2. `scripts/scrape_domain_emails.py` -- fetch known domains (home + /contact),
gzip + HTML-only + early-abort, scrape current contact email; optional
`--proxy` for residential egress.
3. Wire output into `verify_csv_emails.py` -> send-ready CSV with `mx_provider`.
4. Add `clia_renewal` segment to `scripts/build_healthcare_campaigns.py` SEGMENTS
+ cron, MX-throttled, once a verified emailable list exists.
## Postcard alternative (if email yield stays poor)
- ~161k labs/yr, avg ~13.4k/month (spikes: Aug ~26k, Mar ~20k = CMS batch months).

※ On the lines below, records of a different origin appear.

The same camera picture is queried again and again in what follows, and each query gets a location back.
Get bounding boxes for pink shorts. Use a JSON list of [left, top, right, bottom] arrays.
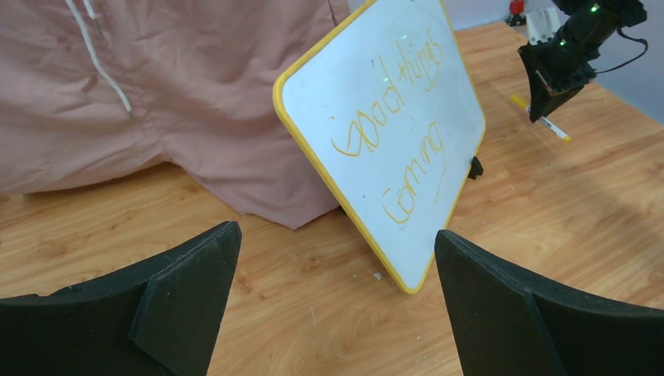
[[1, 1, 350, 229]]

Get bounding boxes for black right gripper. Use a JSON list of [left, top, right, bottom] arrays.
[[518, 40, 597, 122]]

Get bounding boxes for yellow-framed whiteboard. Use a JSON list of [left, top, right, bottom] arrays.
[[272, 1, 485, 294]]

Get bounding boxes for right black whiteboard foot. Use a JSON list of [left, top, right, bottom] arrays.
[[467, 156, 484, 180]]

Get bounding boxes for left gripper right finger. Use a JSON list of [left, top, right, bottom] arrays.
[[435, 230, 663, 375]]

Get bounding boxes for yellow marker cap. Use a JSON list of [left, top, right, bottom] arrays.
[[511, 94, 530, 112]]

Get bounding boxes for white whiteboard marker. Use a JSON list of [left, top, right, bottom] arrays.
[[536, 116, 571, 143]]

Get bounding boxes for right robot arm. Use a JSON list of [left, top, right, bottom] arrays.
[[518, 1, 648, 122]]

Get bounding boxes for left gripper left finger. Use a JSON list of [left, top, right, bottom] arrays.
[[1, 221, 242, 375]]

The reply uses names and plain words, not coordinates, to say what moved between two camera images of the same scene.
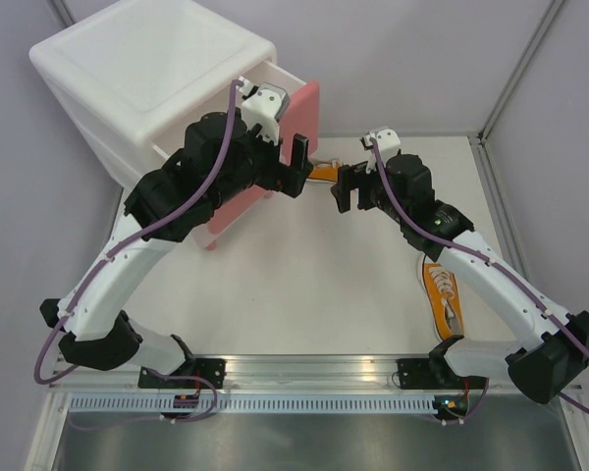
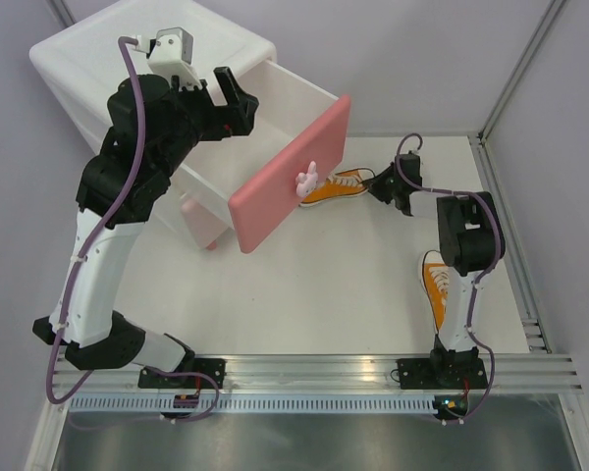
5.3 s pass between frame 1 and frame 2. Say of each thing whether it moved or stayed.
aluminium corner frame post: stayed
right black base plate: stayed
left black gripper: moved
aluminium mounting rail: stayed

- Mail ~90 days before expiry: **~3,100 postcards/week** for full coverage
(~620/day, 5-day). Smooth the Aug/Mar spikes over a 60-120d pre-expiry window.
- All-in ~$0.40-0.75/card -> ~$5.4k-10k/month full coverage. Break-even ~12-22
conversions/month at the $449 service fee (~0.1-0.15% response).
- Drive responders to a "check my CLIA" tool on the site to capture email at the
point of interest (converts the unreachable-by-email audience into warm leads).